LATE BLOOMER
Amazon Barnes & Noble IndieBound BAM Apple
CHICAGO TRIBUNE “BEST BOOKS OF 2004”
PUBLISHERS WEEKLY STARRED REVIEW
After one failed marriage and numerous dating disasters, Prudence True Parker teaches Advanced Personal Journey at a community college in Arizona, a class popular with students (mostly older, divorced “Seekers”). Parker’s own personal journey has led to a mountain of debts, and she is beginning to feel desperate. Salvation comes at the local library, where she meets Digby Deeds, aka Mildred Crawley, the acclaimed author of the Savage Passion romance series. Nearing the end of his life, Digby is looking for someone to keep Savage Passion alive and offers Parker the final forty plots of the wildly popular series. Moved more by financial desperation than literary aspiration, Parker reluctantly accepts the bequest.

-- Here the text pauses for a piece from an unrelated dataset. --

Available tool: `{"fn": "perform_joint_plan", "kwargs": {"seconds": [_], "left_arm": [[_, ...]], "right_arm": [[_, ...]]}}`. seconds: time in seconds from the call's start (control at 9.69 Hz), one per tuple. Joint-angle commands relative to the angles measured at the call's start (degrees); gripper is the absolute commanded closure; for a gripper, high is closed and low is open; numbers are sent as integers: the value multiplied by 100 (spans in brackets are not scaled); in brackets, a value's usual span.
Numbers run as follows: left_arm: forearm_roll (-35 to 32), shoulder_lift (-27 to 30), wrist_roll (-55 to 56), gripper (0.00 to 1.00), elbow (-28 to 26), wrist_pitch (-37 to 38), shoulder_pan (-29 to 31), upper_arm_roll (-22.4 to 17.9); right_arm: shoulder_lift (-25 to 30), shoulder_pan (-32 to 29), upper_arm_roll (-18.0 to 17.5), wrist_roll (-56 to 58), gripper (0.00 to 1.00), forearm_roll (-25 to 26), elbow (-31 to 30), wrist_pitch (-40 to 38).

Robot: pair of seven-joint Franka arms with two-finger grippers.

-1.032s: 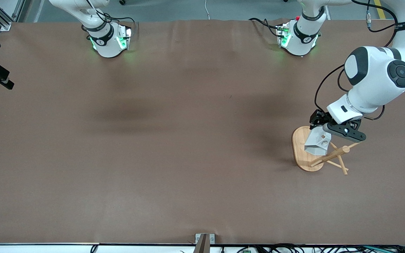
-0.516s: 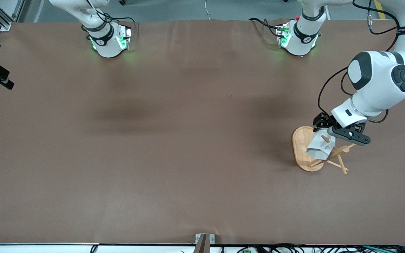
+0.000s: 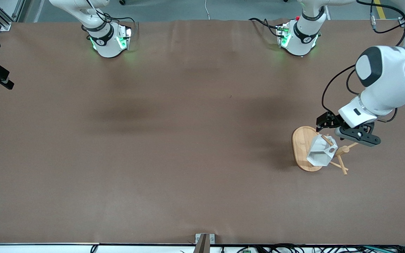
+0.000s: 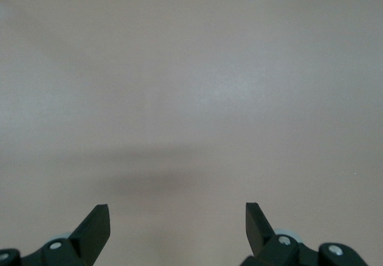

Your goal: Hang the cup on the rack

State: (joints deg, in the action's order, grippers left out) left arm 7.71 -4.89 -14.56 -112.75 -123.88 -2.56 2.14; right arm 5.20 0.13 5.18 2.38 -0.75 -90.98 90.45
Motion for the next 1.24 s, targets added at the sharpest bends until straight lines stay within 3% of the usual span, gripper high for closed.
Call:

Just after taking on the project, Parker visits her friendly local psychic who foresees the arrival of a romantic stranger in her life. The prediction comes true with startling speed: At a Native American charity event in Oklahoma, Parker is swept off her feet by a mysterious young Comanche artist, Ray Chasing Hawk.

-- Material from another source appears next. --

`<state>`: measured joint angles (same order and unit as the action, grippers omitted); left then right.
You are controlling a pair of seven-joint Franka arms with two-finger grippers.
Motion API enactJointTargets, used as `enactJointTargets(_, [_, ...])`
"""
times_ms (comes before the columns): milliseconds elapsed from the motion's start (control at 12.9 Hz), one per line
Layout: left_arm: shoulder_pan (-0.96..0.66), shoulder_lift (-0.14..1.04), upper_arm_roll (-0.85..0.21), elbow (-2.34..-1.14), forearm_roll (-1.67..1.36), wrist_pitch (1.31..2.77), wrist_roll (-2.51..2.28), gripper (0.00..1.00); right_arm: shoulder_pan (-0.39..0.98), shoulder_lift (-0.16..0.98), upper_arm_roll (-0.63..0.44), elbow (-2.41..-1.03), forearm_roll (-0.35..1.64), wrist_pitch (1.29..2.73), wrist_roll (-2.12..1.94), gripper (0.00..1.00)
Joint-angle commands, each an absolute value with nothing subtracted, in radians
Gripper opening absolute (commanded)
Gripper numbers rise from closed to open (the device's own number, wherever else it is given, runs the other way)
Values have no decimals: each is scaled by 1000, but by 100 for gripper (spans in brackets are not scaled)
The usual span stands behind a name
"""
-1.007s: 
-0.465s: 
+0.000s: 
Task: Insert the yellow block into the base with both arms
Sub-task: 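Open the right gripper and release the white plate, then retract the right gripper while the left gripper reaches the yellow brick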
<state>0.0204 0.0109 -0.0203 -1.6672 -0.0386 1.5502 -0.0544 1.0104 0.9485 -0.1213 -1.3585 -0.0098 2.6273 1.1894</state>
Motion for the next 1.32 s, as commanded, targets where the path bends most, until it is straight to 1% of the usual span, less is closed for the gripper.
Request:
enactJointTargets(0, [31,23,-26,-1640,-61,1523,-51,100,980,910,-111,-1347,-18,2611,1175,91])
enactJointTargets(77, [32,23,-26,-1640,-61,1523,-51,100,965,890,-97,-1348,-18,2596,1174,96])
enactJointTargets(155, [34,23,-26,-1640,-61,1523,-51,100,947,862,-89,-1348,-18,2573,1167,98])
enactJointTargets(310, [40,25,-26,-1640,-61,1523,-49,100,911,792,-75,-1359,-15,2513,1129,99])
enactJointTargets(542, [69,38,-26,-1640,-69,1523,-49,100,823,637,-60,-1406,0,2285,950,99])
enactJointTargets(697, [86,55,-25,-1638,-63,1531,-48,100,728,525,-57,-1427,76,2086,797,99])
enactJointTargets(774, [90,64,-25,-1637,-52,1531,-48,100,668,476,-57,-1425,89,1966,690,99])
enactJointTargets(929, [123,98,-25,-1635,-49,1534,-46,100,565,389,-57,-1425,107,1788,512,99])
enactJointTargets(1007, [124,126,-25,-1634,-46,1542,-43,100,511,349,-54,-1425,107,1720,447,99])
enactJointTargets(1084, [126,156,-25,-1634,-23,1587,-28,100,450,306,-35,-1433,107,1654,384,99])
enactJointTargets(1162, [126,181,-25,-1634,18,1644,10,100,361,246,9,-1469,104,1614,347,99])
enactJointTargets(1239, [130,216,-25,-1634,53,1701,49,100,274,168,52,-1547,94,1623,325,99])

A month later, Ray shows up on her doorstep and they embark on a passionate love affair. Fired by the irresistible desires their affair awakens, Parker begins writing her first Native American romance. Real life gives her plenty of inspiration for her fictional plot, her home fills to overflowing with visitors—including Native American activists, medicine men, wolves, celebrity dogs, and her own slightly eccentric widowed mother from Hawaii—and Parker eventually finds herself joining several of them on a madcap trip to the Mountain Sun Dance in northern Arizona. In a hilarious, totally satisfying conclusion, the pieces of Parker’s life fall into place at the annual Romance Writers convention in Houston, Texas.

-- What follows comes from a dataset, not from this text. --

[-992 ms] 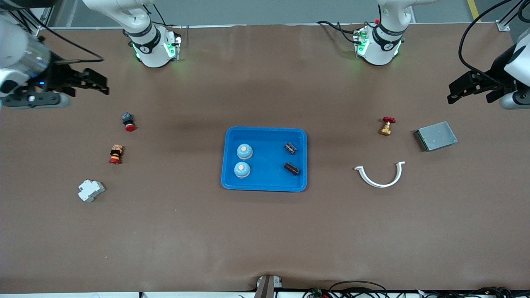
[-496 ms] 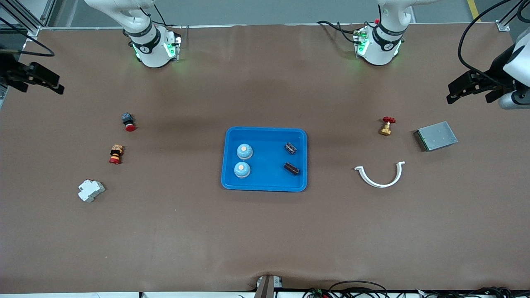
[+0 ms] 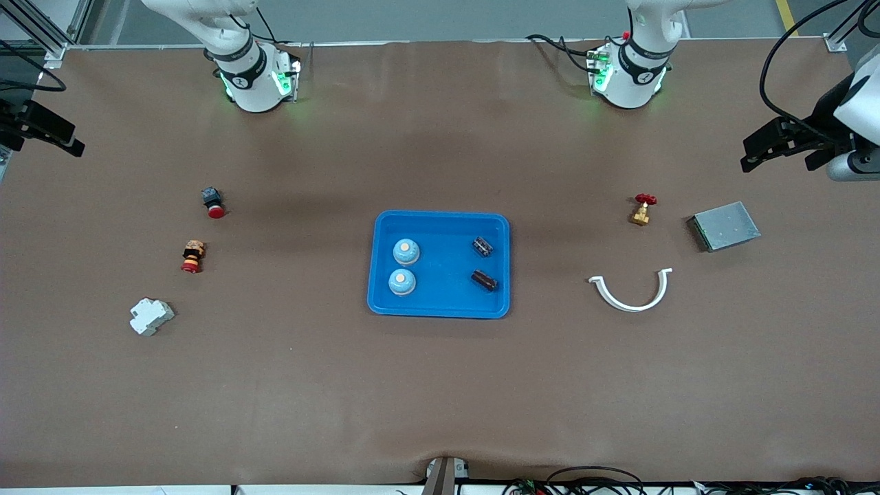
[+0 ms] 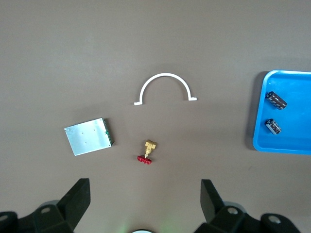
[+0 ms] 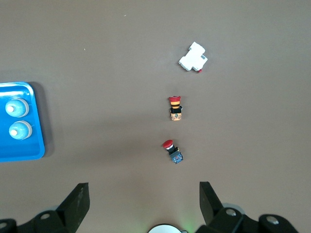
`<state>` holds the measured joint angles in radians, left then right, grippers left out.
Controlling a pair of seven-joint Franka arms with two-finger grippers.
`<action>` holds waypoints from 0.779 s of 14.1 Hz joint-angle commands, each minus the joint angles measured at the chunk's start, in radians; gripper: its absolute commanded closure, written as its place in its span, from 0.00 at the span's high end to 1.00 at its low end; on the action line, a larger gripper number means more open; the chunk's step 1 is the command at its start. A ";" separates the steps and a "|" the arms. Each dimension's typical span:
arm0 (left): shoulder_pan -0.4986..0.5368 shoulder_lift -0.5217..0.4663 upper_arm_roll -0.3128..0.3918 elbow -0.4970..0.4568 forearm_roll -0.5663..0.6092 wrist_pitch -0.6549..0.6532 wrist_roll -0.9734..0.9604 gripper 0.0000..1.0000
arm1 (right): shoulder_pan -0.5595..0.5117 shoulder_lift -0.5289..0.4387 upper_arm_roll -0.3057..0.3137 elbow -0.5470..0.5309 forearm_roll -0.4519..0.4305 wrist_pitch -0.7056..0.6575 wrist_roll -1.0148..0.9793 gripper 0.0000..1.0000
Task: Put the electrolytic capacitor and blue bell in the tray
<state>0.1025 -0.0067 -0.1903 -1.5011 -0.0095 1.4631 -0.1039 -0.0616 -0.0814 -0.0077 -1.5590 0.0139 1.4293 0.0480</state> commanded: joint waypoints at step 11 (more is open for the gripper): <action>-0.001 0.005 -0.004 0.016 0.017 -0.021 0.010 1.00 | -0.006 0.038 0.002 0.011 -0.002 0.034 0.010 1.00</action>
<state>0.1025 -0.0066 -0.1904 -1.5011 -0.0086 1.4596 -0.1039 -0.0618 -0.0473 -0.0087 -1.5595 0.0139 1.4718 0.0492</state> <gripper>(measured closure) 0.000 0.000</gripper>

Smartly written and laugh-out-loud funny, Late Bloomer is a high-spirited tale of romance, captivity, and savage love women of all ages will relish
KCRW: Radio interview with Michael Silverblatt
PRAISE & REVIEWS
“Pritchard’s brilliant mix of romance and satire may have a heart made of cactus, but it goes down like hot Indian fry bread dipped in honey.”
–Publishers Weekly
“An oddball, oddly moving coming-of-age (young, middle, old) novel that reads as if Shakespeare, Fielding, O’Hara, and Geronimo ravished the spiteful child of Danielle Steele to produce it.”
-Brad Watson, author of The Heaven of Mercury and Last Days of the Dog-Men
“Melissa Pritchard’s latest novel dances out the answers in prose of strong originality–vivid, bold, and wickedly witty. A novel that illuminates our passages as lovers, daughters, mothers, and friends, Late Bloomer is an amazing romp of language and hard-won wisdom.”